For my current router I had to buy separate pcie cards to get proper throughput, the 1gbit cards on the intel motherboard could only sustain 300 mbit/s routing (600 mbit on the bus), but if only one card was used it could accept or send 1 gbit.
EDIT: smallformfactor.net link appears to work again.
The bet to prioritise server chips over consumer ones in fab priority may seem like a win from money side, but loss of clients will be much more impactful on them long term.
Just head over to eBay and you can find a bunch of used Asrocks with Socket A/462 for AMD Athlons from the mid-2000s.
It's way more power efficient to have an SFF do all the 24/7 IT-work and my gaming/main-PC only selectively powered up when I need it.
> The AMD Accelerated Processing Unit (APU), formerly known
> as Fusion, is the marketing term for a series of 64-bit
> microprocessors from Advanced Micro Devices (AMD),
> designed to act as a central processing unit (CPU) and
> graphics processing unit (GPU) on a single die.
My understanding is that it has always been a CPU and GPU combined, but is some marketing wangle as you suggest. I've owned one in the past and it was generally quite fast in general use, I believe it off-loaded simple GPU related tasks to the GPU part of the APU which ultimately reduced the graphics latency.
This seems to be quite similar to the Mali GPU which can be bundled on ARM packages to handle simple graphics . I believe this is how something like the Raspberry Pi can output 4k over HDMI despite not being particularly powerful.
Quite a lot of motherboards will do the (I think) "three beeps" which means it's detected a missing graphics card.
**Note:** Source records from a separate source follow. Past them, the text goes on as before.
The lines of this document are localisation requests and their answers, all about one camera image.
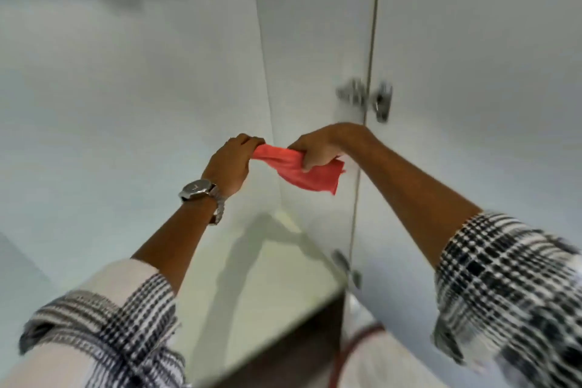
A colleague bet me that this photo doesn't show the person's left hand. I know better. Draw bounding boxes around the person's left hand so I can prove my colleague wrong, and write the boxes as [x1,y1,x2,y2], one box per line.
[202,133,266,198]

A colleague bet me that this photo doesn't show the person's right hand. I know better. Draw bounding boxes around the person's right hand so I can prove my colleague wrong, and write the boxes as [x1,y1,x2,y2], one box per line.
[287,123,354,173]

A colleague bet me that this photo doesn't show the red cloth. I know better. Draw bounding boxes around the red cloth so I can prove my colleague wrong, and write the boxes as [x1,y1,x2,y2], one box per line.
[251,144,346,196]

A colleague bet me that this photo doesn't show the person's left forearm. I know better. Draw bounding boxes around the person's left forearm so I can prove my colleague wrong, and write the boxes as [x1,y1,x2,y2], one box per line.
[131,194,220,295]

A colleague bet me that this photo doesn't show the person's right forearm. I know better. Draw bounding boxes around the person's right forearm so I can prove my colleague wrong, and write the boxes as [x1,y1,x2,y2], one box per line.
[342,123,483,271]

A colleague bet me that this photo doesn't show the silver wristwatch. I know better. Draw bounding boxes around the silver wristwatch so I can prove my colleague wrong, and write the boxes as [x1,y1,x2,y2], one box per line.
[178,179,227,226]

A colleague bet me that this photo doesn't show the chrome door latch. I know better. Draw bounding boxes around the chrome door latch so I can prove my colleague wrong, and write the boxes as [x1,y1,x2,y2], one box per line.
[335,78,394,124]

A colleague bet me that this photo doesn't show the white partition panel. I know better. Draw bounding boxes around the white partition panel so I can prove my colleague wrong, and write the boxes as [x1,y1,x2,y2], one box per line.
[249,0,383,266]

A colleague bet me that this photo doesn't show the chrome door hinge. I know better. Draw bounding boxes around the chrome door hinge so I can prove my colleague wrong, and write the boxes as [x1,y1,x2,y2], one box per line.
[331,249,363,290]

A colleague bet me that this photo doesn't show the white ledge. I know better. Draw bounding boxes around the white ledge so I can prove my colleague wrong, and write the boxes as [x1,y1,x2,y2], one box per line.
[172,210,347,388]

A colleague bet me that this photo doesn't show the white partition door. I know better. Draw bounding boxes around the white partition door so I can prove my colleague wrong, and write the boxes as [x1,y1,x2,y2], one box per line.
[346,0,582,388]

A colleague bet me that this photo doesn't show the black white checked shirt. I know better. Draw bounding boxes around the black white checked shirt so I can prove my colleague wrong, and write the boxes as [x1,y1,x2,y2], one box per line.
[0,210,582,388]

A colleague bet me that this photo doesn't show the red hose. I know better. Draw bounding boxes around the red hose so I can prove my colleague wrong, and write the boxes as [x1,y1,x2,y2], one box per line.
[327,323,386,388]
But if you leave it to go for a small while (20 seconds?), they'll continue on after the pause then boot/run without problem.
Useful for home servers.
On a similar note, I picked up a Gigabyte GB-BLCE-4105 a couple of months ago. Very small box with a quad core J4105 Celeron CPU. Tiny fan. Added 16 gigs of RAM and a 512GB NVME SSD.
Super nice home server, using a small amount of watts. Running a minimal Ubuntu install which uses kvm to host multiple isolated VM's for different applications (Unifi controller, domotica, smb, solar panel/energy control, etc.).
Gee, I'm just happy that they reaped the RS232 DB9 ;)
The article says "GTA V, 50FPS at 1080P" for Ryzen 5 2400G with integrated Vega 11 GPU.
BTW, on YouTube you can find some videos where that MB is piggybacked on huge VGAs: https://www.youtube.com/watch?v=pGM-Hf-CPuk
Supermicro is now shipping Epyc 3000 mainboards with ECC, e.g. 8 cores at 30W TDP with quad NIC and quad SATA.
Do you have a source for that? My current understanding is that Asrock only officially supports ECC RAM for Ryzen Pro APUs/CPUs, but non-Pro ones work fine with ECC enabled as well.
Particularly susceptible to memory errors are applications that keep data cached in RAM over longer periods of time, such as file / database servers.
One of the first Google hits: https://www.phoronix.com/forums/forum/hardware/processors-me...
AMD doesn't really have a good offering for small fast home servers that will sit in a closet.
Or 8-core Epyc embedded server motherboard with VGA BMC from Supermicro, https://www.servethehome.com/supermicro-m11sdv-8c-ln4f-revie...
That embedded server looks sweet but is overkill for most homes in terms of connectivity and price.
Also you can limit the power that the iGPU uses if you absolutely want, but as long as it is mostly idle I see no reason to do that.